If BP were to stop the oil right now, the world is still facing the real possibility of the extinction of much of the sea life in the area, and the potential collapse of the ecosystem in the Gulf in both short and long term. Each day that passes increases those odds.
There is a very real possibility the well simply cannot be stopped with the technology we have today. With Chernobyl, relatively simple techniques (dropping tons of concrete) worked, and worked quickly.
There are about 3800 offshore drilling platforms in the Gulf of Mexico alone. The real surprise for the BP spill isn't that it happened - the real surprises are that it took this long to happen, and that the industry remains able to drill in places where there was not a robust plan for dealing with a "black swan" event or total failure scenario.
If you had been told "hey, there's a chance that offshore drilling will absolutely obliterate the Gulf of Mexico", would it still have been OK?

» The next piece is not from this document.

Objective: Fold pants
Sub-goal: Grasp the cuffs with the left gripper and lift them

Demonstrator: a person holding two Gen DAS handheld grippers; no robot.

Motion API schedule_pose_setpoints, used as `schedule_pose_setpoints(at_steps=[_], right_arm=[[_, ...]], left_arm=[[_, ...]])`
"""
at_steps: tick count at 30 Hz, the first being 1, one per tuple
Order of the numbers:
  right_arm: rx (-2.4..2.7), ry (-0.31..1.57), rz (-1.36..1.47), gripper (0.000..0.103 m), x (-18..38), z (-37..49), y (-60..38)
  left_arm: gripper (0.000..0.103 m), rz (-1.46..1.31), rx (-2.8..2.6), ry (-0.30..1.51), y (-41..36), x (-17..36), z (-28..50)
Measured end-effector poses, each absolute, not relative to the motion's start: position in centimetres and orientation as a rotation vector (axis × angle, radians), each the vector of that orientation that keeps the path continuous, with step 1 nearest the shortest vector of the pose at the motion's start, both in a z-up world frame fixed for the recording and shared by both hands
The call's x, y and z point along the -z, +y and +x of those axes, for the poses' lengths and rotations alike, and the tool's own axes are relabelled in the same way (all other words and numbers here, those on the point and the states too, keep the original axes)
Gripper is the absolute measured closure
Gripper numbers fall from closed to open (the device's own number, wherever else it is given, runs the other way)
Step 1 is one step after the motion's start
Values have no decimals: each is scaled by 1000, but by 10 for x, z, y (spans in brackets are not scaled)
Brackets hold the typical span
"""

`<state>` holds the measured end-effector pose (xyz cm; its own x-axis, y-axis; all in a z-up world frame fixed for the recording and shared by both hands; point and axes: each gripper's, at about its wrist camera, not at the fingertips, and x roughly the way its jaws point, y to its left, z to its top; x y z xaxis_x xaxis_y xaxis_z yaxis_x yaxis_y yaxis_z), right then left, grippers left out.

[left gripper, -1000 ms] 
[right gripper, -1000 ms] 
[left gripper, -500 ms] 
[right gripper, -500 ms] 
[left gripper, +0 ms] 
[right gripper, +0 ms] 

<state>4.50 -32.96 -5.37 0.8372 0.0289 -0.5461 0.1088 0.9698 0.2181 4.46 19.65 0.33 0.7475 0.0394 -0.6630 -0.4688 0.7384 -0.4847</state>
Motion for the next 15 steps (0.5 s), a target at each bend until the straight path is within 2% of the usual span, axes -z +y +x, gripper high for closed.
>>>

But that's not the real issue here. Right now, everyone is focused on one question: Who's to blame? So far, I've heard:
- Big oil
- The Bush Administration featuring Dick Cheney
- The Obama Administration
Us. Me. You.
We ignored the wake-up call of the '70s oil shocks and spent the last 40 years pretending everything was OK
We continued to drive gas-guzzling cars after the oil shocks of the '70s, culminating in the plague of SUVs and The Hummer
We care more about how fast our car gets to 60 than how far it goes on a gallon of gas
We care more about cupholders and DVD players in our cars than emissions
We wanted a ridiculously big, heavy car because it made us feel safer, despite it actually being less safe for everyone else, and occasionally, us.
We knew we'd run out of oil, paper, and fresh water in our lifetimes and we decided somebody else would figure it out
We complain about windmills blocking our view
We fight nuclear power
We are OK with lopping the tops off of mountains and wrecking our landscape for coal, as long as it doesn't happen in our town
We complain every time the price of gas goes up a nickel, despite the fact that we only spend $2400 per year on gas, and the real cost of gas has fallen steadily over the last few years
We couldn't be bothered to bring bags to the grocery store and embraced the plastic grocery bag with open arms
We bought bottled water, buying industry panic and hype while both paying for tap water and infrastructure and not caring about groundwater quality
We leave the lights on
We expect everything to be wrapped and packed in plastic
Most damningly, we feel entitled to a particular way of life: A rich one, where we get to say what changes and what doesn't, when and how. That's delusional. Our way of life is always changing, like it or not.
We should all take a good look in the mirror. Make some changes right now. Find out what you can do. And prepare for a less pleasant way of life in the future.